| Work to complete |
Please return each line of the listing below exactly as written.

| Data shown |

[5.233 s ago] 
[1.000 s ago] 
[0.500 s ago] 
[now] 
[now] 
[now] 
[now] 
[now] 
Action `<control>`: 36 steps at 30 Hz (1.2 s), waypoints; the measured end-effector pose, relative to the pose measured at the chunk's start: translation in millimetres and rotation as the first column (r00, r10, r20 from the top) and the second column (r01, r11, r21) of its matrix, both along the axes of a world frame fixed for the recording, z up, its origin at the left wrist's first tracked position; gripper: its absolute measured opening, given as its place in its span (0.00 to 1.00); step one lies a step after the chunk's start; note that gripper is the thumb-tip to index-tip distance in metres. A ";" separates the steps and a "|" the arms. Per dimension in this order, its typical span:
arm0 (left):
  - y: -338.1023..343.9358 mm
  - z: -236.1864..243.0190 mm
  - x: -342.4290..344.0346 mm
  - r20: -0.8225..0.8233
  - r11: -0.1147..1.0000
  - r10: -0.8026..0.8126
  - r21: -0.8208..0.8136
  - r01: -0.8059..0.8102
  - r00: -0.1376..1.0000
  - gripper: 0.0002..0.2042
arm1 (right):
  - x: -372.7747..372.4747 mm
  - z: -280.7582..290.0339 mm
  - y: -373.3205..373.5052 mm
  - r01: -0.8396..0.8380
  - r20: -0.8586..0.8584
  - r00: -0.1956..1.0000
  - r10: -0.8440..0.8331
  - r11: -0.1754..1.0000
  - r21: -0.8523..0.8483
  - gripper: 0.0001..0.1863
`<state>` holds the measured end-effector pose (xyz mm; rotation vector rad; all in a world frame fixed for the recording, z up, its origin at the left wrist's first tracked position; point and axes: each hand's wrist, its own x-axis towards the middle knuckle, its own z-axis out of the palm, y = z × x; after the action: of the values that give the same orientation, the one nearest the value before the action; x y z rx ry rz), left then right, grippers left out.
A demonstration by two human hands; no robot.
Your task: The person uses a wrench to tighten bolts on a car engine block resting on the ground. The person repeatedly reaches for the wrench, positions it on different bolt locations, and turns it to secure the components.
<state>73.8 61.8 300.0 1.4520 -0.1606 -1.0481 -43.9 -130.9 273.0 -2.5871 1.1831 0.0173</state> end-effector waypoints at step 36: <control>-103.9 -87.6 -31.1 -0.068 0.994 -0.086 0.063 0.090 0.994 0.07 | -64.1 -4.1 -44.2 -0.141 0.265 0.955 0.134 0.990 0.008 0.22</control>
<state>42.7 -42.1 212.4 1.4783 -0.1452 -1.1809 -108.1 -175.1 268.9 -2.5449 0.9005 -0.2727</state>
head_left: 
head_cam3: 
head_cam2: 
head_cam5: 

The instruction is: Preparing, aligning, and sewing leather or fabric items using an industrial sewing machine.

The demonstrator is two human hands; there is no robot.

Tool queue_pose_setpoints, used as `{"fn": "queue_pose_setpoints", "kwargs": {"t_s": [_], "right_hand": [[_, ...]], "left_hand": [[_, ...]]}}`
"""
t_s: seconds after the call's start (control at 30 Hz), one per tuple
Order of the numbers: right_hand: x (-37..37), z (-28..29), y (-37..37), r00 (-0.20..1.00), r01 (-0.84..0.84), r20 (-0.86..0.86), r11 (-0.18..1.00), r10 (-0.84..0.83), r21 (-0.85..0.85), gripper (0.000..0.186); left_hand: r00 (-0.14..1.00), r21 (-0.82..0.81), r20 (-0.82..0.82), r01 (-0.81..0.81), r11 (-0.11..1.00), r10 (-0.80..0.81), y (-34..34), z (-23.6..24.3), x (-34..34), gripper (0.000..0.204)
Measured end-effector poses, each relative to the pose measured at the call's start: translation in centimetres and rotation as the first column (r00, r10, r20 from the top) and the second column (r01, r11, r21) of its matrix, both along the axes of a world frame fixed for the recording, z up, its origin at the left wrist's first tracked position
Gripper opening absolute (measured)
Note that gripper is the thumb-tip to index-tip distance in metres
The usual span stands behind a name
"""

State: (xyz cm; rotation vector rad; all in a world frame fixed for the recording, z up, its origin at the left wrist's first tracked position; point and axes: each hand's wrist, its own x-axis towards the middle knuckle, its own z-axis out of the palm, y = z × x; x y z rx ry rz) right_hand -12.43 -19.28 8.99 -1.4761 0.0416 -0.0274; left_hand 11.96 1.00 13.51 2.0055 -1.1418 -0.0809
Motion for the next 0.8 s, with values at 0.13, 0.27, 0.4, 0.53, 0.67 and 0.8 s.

| Written answer |
[5.233 s ago] 
[1.000 s ago] 
[0.500 s ago] 
[now] 
[now] 
[now] 
[now] 
[now] 
Action `<control>`: 36 steps at 30 Hz (1.2 s), waypoints; the measured end-effector pose, relative to the pose measured at the chunk's start: translation in millimetres and rotation as the first column (r00, r10, r20 from the top) and the second column (r01, r11, r21) of its matrix, both along the axes of a world frame fixed for the recording, z up, its origin at the left wrist's first tracked position; gripper: its absolute measured opening, given as its place in its span (0.00 to 1.00); step one lies a step after the chunk's start; note that gripper is the thumb-tip to index-tip distance in metres. A ";" separates the steps and a "|" the arms. Per dimension in this order, its typical span:
arm0 (left):
  - y: -338.1023..343.9358 mm
  - z: -236.1864..243.0190 mm
  - x: -342.4290..344.0346 mm
  - r20: -0.8225..0.8233
  - r11: -0.1147..1.0000
  - r10: -0.8026..0.8126
  - r21: -0.8208..0.8136
  - r01: -0.8059..0.8102
  - r00: -0.1376..1.0000
  - gripper: 0.0002..0.2042
arm1 (right):
  - x: -372.7747..372.4747 mm
  - z: -280.7582..290.0339 mm
  - y: -373.3205..373.5052 mm
  - r01: -0.8396..0.8380
  - r20: -0.8586..0.8584
  - r00: -0.1956..1.0000
  - r10: -0.8440..0.8331
  - r11: -0.1754..1.0000
  - r21: -0.8523..0.8483
  - gripper: 0.0001..0.1863
`<state>` holds the measured end-effector pose (xyz mm; rotation vector rad; all in a world frame fixed for the recording, z up, its origin at the left wrist's first tracked position; point and axes: each hand's wrist, its own x-axis towards the middle knuckle, its own z-axis out of the palm, y = z × x; after the action: of the values that give the same orientation, the one nearest the value before the action; x y z rx ry rz), left then right, grippers left out.
A demonstration by two human hands; no robot.
Your task: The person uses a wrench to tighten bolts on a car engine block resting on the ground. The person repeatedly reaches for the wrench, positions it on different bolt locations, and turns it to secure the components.
<state>73.8 61.8 300.0 1.4520 -0.1606 -1.0481 -43.9 -130.9 273.0 -2.5871 1.1831 0.0173</state> end-effector waypoints at step 36: <control>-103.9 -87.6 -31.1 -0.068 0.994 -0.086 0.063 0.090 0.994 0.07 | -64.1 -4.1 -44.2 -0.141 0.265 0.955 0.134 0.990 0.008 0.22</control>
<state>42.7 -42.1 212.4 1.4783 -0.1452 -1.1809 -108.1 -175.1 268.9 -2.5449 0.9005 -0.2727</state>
head_left: 
head_cam3: 
head_cam2: 
head_cam5: 

The instruction is: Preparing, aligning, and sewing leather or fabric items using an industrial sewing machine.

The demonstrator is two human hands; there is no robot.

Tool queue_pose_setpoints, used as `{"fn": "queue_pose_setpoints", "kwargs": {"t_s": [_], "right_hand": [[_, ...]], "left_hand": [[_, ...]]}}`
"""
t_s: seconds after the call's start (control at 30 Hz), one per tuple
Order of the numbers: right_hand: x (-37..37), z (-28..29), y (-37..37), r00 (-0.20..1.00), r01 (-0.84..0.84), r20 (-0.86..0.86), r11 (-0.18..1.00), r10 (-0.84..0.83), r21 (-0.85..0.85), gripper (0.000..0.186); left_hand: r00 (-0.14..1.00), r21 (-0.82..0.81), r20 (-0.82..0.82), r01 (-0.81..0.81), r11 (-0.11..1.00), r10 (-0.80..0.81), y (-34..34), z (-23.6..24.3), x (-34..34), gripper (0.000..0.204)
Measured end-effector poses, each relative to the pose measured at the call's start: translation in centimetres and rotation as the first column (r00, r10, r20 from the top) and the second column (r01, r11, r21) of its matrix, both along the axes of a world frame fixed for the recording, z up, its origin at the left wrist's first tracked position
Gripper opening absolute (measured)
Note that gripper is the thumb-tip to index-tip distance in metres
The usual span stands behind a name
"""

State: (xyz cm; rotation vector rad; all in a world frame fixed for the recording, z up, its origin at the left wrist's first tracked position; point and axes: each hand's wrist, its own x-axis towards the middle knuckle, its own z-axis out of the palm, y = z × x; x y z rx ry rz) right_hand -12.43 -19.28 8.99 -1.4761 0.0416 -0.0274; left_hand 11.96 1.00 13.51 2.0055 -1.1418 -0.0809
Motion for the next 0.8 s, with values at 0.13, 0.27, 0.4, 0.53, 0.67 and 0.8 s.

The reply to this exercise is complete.